* [Task details] Beginning at the top of the data below, write out every line exactly until you reach the line with "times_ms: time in", and include that line.

►

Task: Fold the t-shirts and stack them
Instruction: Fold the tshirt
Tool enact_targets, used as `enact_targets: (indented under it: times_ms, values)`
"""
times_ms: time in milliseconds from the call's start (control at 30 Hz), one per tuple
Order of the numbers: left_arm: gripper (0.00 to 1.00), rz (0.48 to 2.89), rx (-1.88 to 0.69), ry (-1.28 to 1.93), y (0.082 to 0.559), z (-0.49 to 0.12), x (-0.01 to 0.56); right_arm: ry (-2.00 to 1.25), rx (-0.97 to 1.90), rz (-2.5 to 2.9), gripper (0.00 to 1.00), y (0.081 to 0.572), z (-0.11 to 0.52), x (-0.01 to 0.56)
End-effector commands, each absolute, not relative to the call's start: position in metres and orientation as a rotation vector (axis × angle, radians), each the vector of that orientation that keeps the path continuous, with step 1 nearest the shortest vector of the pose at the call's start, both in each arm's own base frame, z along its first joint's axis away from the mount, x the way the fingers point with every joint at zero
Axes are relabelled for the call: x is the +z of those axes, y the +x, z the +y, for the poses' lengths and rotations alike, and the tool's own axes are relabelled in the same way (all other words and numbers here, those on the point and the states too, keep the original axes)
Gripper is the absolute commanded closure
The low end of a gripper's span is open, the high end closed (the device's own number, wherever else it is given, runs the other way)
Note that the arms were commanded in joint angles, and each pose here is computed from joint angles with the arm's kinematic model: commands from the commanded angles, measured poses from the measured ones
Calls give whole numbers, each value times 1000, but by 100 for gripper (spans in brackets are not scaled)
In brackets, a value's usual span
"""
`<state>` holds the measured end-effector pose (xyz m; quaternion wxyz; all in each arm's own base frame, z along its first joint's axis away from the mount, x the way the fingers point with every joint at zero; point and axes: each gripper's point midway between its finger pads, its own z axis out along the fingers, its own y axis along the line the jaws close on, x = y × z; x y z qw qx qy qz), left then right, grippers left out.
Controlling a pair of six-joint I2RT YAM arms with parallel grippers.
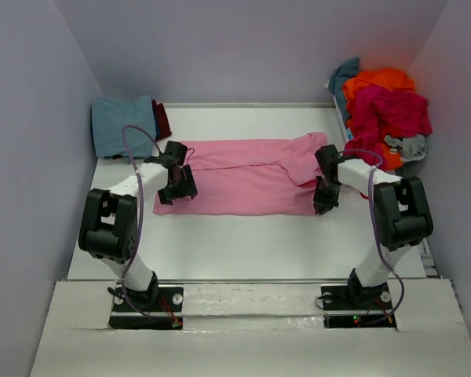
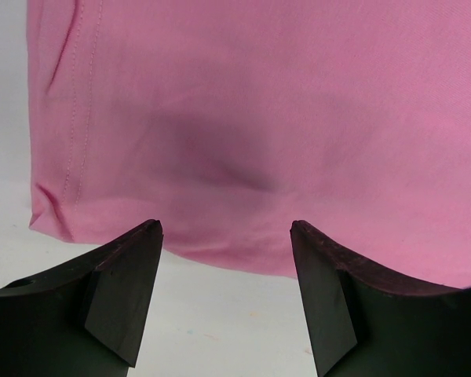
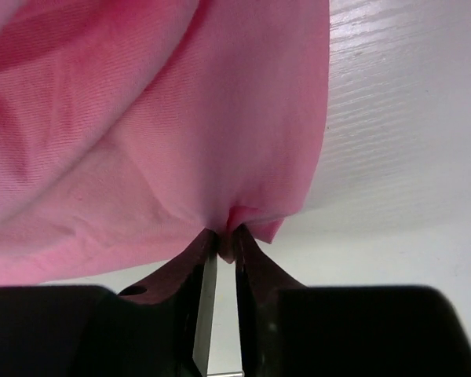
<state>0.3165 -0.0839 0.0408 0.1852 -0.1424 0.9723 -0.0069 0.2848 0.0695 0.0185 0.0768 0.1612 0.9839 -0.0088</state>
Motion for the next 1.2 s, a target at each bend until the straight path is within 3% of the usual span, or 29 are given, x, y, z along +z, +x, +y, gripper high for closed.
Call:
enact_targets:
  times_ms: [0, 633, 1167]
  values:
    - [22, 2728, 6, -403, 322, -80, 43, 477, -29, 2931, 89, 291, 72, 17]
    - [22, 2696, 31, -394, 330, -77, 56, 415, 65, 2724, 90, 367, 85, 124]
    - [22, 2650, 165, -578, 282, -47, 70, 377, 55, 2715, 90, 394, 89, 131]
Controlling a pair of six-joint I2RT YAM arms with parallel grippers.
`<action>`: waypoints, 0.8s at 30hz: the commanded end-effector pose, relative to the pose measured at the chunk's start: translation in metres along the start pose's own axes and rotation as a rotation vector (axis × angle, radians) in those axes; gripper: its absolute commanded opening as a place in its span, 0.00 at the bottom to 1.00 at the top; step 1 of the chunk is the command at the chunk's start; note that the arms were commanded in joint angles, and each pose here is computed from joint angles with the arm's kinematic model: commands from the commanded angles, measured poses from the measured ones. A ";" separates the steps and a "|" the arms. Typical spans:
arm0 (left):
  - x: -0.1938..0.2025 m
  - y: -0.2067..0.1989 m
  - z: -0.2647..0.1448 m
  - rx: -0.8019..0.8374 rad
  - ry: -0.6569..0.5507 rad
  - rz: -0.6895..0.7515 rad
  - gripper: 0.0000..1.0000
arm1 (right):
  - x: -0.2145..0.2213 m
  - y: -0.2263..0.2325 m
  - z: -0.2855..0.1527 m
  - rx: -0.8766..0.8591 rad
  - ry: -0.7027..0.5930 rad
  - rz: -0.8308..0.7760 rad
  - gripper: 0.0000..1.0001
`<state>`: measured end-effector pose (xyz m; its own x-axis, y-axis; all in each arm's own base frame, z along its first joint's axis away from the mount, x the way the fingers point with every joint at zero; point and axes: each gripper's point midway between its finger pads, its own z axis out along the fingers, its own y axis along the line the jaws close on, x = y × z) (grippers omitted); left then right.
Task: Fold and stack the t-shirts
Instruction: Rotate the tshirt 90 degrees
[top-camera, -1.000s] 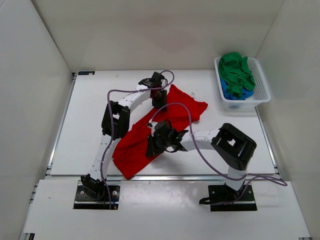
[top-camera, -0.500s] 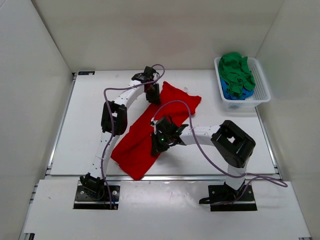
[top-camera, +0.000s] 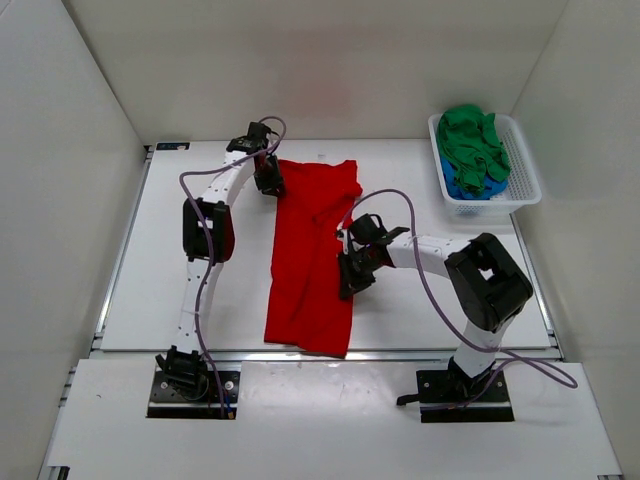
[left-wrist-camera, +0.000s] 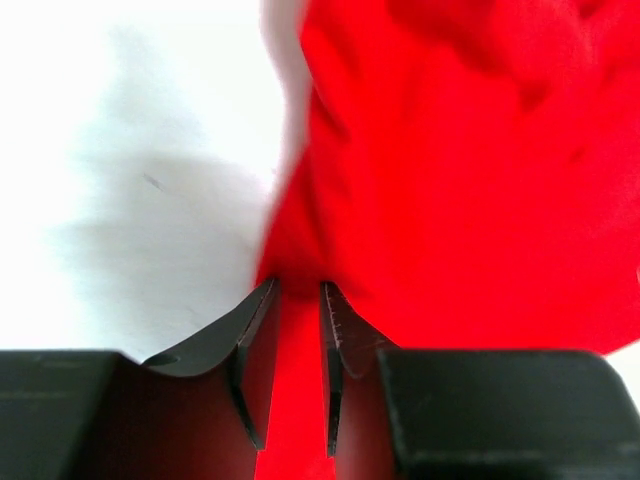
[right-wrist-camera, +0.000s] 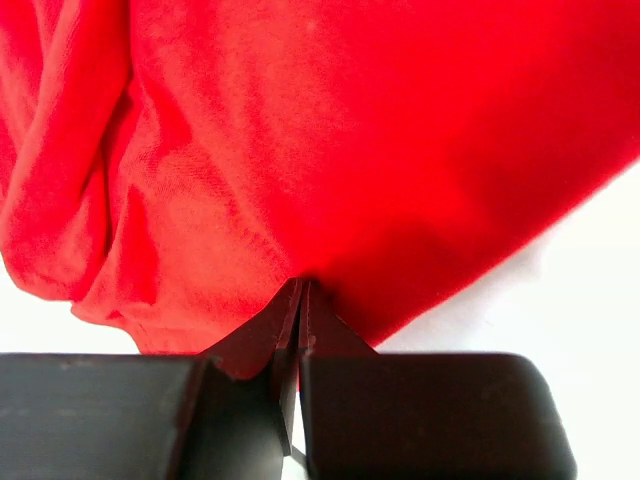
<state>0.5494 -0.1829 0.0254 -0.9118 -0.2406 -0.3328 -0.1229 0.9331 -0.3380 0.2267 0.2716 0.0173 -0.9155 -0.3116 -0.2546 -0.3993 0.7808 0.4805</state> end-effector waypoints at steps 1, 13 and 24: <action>-0.013 0.000 -0.004 -0.029 -0.046 0.020 0.34 | 0.034 -0.048 -0.006 0.187 0.115 -0.005 0.00; -0.036 -0.044 -0.044 0.140 -0.109 0.017 0.36 | -0.016 -0.047 -0.022 0.182 0.115 -0.166 0.01; 0.109 -0.005 -0.183 0.153 -0.160 -0.018 0.44 | -0.024 0.077 -0.051 -0.045 -0.137 -0.108 0.31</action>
<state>0.4230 -0.1734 0.1258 -0.8962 -0.2505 -0.3661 -0.0842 0.9063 -0.4141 0.2336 0.2826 0.0701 -0.8445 -0.4072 -0.3480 -0.5244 0.7609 0.3822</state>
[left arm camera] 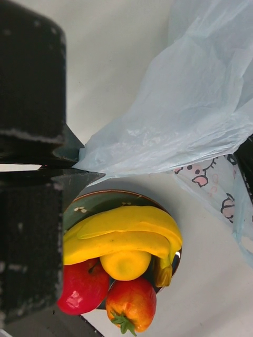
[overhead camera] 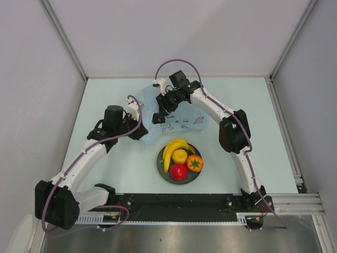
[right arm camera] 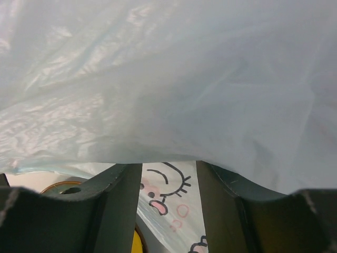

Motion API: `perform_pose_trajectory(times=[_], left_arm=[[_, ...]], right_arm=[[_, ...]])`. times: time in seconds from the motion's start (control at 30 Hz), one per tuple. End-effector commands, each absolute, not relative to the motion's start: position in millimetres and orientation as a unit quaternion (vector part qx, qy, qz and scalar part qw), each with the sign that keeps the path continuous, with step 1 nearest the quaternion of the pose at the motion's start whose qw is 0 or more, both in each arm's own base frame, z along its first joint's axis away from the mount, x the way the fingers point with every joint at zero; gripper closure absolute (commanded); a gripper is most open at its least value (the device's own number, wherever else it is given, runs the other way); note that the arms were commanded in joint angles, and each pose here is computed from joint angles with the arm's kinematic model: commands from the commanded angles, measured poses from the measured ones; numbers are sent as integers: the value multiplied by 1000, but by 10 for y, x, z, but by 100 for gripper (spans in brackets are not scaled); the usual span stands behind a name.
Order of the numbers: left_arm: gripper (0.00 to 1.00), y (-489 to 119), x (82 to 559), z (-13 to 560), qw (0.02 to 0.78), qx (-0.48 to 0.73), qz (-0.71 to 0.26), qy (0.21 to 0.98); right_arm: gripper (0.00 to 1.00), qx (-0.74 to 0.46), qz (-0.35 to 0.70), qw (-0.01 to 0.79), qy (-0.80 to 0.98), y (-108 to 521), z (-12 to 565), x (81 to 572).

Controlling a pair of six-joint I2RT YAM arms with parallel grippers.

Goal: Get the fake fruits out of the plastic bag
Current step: Adjust the plastic bag at the center of the board.

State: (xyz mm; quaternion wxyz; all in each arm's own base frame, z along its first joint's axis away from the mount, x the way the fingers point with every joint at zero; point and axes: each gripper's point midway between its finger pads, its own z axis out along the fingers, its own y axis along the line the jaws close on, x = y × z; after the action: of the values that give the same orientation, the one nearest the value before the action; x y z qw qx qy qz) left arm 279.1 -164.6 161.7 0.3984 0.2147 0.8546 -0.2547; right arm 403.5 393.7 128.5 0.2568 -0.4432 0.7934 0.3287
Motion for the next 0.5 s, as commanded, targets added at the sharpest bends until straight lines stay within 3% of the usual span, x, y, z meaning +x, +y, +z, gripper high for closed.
perform_pose_trajectory(times=[0.0, 0.13, 0.33, 0.4, 0.47], left_arm=[[100, -1712, 2821, 1894, 427, 230, -285, 827], [100, -1700, 2858, 1932, 431, 231, -282, 826], [100, -1730, 2854, 1966, 425, 232, -291, 825], [100, -1736, 2848, 1968, 424, 233, -293, 825], [100, -1737, 2846, 1958, 423, 233, -294, 825]], right_arm=[[50, -435, 335, 262, 794, 3979, 1296, 4105], [48, -439, 320, 266, 797, 4070, 1198, 4108], [35, -435, 277, 281, 809, 4151, 1030, 4197], [29, -428, 254, 291, 817, 4158, 977, 4263], [17, -415, 234, 303, 826, 4138, 949, 4346]])
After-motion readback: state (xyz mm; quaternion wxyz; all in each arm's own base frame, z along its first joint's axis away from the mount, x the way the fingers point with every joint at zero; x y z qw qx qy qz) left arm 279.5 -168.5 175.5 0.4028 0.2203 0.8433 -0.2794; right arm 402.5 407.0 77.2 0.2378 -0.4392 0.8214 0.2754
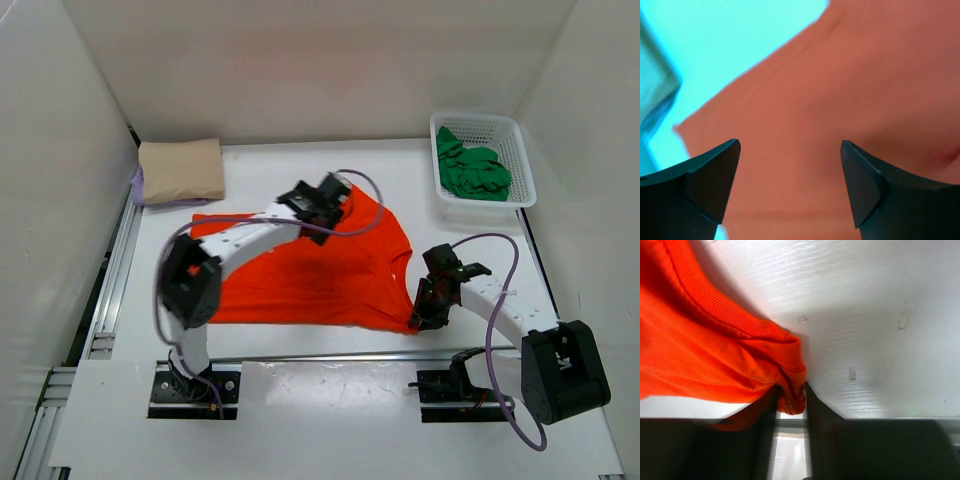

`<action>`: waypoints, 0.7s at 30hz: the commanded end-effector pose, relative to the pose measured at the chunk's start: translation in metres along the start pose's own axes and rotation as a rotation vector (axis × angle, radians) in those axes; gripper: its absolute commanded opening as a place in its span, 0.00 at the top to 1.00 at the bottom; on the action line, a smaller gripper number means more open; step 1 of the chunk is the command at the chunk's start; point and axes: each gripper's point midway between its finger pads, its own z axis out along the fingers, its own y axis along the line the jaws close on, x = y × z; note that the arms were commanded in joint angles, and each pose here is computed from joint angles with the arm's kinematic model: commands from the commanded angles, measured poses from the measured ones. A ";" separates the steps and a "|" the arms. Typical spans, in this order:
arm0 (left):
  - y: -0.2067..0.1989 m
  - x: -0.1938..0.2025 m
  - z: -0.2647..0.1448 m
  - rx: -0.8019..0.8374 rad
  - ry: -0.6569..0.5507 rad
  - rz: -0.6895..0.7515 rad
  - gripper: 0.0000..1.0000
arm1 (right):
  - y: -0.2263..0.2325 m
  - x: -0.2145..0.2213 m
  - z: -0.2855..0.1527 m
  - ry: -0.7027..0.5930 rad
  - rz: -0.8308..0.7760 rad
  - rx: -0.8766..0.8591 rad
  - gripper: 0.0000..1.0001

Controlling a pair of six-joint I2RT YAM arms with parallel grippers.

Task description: Fold and stack the t-shirts

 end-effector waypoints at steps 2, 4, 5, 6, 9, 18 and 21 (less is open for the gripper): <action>0.086 0.071 -0.054 0.070 0.108 -0.127 0.03 | -0.002 -0.005 -0.006 -0.007 -0.012 0.026 0.54; 0.118 0.142 -0.051 0.059 0.273 -0.210 0.00 | -0.002 -0.005 -0.008 -0.014 -0.013 0.020 0.43; 0.128 0.164 -0.065 0.064 0.301 -0.249 0.00 | -0.002 -0.007 -0.009 -0.027 -0.014 0.022 0.41; 0.136 0.214 -0.063 0.036 0.407 -0.297 0.00 | -0.002 -0.007 -0.009 -0.027 -0.005 0.022 0.40; 0.155 0.275 -0.080 -0.037 0.475 -0.429 0.00 | 0.000 -0.008 -0.013 -0.048 0.002 0.007 0.38; 0.139 0.376 -0.081 -0.093 0.642 -0.639 0.00 | 0.003 0.000 -0.012 -0.018 0.001 -0.026 0.38; 0.140 0.376 -0.073 -0.069 0.631 -0.706 0.00 | 0.008 0.005 -0.008 -0.001 0.009 -0.063 0.37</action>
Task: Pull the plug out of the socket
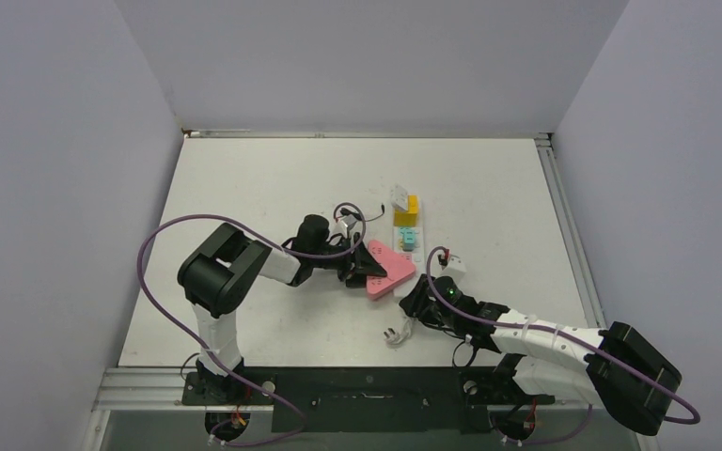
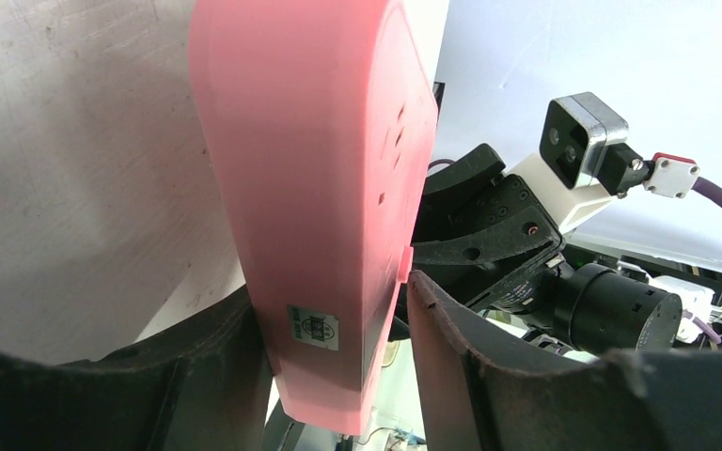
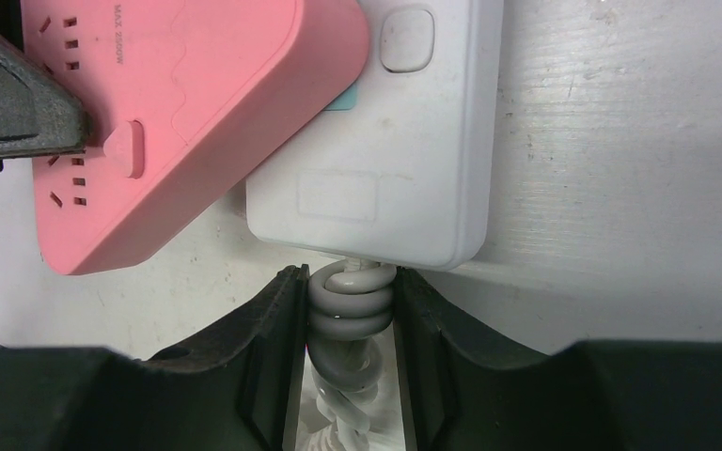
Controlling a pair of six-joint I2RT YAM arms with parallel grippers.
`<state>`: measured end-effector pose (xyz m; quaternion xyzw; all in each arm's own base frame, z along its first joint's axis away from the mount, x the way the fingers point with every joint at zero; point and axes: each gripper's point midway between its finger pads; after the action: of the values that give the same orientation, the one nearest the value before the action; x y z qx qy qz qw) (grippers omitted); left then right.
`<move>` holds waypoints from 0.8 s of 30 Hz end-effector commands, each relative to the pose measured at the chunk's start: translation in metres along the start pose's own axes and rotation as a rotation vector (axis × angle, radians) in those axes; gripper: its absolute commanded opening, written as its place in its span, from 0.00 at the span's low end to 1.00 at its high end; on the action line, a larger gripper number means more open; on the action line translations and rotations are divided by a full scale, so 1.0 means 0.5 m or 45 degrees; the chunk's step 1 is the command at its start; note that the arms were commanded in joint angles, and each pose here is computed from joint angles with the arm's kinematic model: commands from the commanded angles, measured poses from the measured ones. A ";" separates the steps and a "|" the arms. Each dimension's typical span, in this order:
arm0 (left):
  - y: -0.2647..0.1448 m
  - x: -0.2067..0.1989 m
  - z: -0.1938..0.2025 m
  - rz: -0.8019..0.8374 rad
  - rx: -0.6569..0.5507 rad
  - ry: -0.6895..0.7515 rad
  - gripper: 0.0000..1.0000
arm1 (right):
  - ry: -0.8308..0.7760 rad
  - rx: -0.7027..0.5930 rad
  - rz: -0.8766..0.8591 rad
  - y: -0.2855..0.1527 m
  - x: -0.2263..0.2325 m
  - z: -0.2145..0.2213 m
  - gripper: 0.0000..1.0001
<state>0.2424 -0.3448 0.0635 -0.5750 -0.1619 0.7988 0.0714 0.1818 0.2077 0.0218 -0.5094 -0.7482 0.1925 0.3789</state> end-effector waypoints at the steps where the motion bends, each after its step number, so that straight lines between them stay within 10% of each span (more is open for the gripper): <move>1: -0.002 -0.035 -0.003 0.088 0.015 0.063 0.45 | 0.051 -0.088 -0.128 -0.005 0.050 -0.042 0.05; 24: -0.004 -0.041 0.001 0.129 0.015 0.037 0.07 | 0.033 -0.045 -0.025 0.014 0.000 -0.006 0.05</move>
<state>0.2433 -0.3465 0.0743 -0.5799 -0.1420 0.8002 0.0572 0.1818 0.2091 0.0185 -0.5053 -0.7509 0.1819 0.3843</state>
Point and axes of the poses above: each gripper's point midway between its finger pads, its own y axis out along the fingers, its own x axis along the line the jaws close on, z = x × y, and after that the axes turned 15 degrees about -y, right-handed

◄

* [Reply to the exercise]
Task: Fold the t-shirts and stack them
Instruction: Fold the tshirt
Tool enact_targets, used as `enact_targets: (indented under it: times_ms, values)`
"""
times_ms: time in milliseconds from the call's start (control at 30 Hz), one per tuple

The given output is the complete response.